Data shown
· · · ·

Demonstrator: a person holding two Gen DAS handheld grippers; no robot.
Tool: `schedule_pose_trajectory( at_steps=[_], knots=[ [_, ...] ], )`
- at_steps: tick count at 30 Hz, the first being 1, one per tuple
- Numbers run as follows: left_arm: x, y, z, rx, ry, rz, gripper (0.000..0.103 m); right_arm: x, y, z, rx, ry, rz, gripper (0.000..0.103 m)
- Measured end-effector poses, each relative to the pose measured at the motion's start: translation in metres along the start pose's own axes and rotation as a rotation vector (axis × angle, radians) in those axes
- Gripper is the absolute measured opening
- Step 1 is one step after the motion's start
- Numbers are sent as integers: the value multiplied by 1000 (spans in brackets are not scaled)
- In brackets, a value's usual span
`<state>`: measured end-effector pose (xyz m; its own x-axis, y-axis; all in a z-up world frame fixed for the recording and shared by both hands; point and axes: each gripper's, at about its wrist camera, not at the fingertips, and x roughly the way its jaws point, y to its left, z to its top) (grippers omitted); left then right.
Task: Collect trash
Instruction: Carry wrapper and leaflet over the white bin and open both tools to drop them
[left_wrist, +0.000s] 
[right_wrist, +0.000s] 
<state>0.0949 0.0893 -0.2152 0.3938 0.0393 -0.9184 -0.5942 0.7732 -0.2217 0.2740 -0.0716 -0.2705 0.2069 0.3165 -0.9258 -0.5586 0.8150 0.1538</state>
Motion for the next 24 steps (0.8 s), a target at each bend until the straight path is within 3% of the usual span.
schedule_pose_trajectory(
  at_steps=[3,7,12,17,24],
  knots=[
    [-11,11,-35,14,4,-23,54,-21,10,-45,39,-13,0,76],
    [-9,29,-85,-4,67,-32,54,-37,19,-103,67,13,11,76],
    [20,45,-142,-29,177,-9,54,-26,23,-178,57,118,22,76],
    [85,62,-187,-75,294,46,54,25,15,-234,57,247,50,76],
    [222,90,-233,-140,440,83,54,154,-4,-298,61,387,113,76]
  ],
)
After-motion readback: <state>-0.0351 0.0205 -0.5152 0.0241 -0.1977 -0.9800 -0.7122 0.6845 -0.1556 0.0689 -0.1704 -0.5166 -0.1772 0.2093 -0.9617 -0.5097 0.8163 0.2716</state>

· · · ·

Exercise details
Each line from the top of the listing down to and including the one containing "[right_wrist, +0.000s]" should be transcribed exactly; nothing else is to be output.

Task result
Demonstrator: a person holding two Gen DAS handheld grippers; no robot.
Tool: `schedule_pose_trajectory( at_steps=[_], knots=[ [_, ...] ], )`
- at_steps: tick count at 30 Hz, the first being 1, one per tuple
- Numbers run as follows: left_arm: x, y, z, rx, ry, rz, gripper (0.000..0.103 m); right_arm: x, y, z, rx, ry, rz, gripper (0.000..0.103 m)
- Measured end-effector poses, each relative to the pose measured at the motion's start: translation in metres along the start pose's own axes and rotation as a rotation vector (axis × angle, radians) in those axes
- Gripper is the absolute measured opening
- Step 1 is one step after the motion's start
- Numbers are sent as integers: the value multiplied by 1000 (spans in brackets are not scaled)
- In brackets, a value's usual span
`<state>`: measured end-effector pose (xyz m; its own x-axis, y-axis; all in a z-up world frame fixed for the recording and shared by both hands; point and axes: each gripper's, at about its wrist camera, not at the fingertips, and x roughly the way its jaws point, y to its left, z to its top) (grippers omitted); left then right.
Task: Collect trash
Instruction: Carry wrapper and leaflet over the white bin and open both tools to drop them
[left_wrist, +0.000s] 
[right_wrist, +0.000s] 

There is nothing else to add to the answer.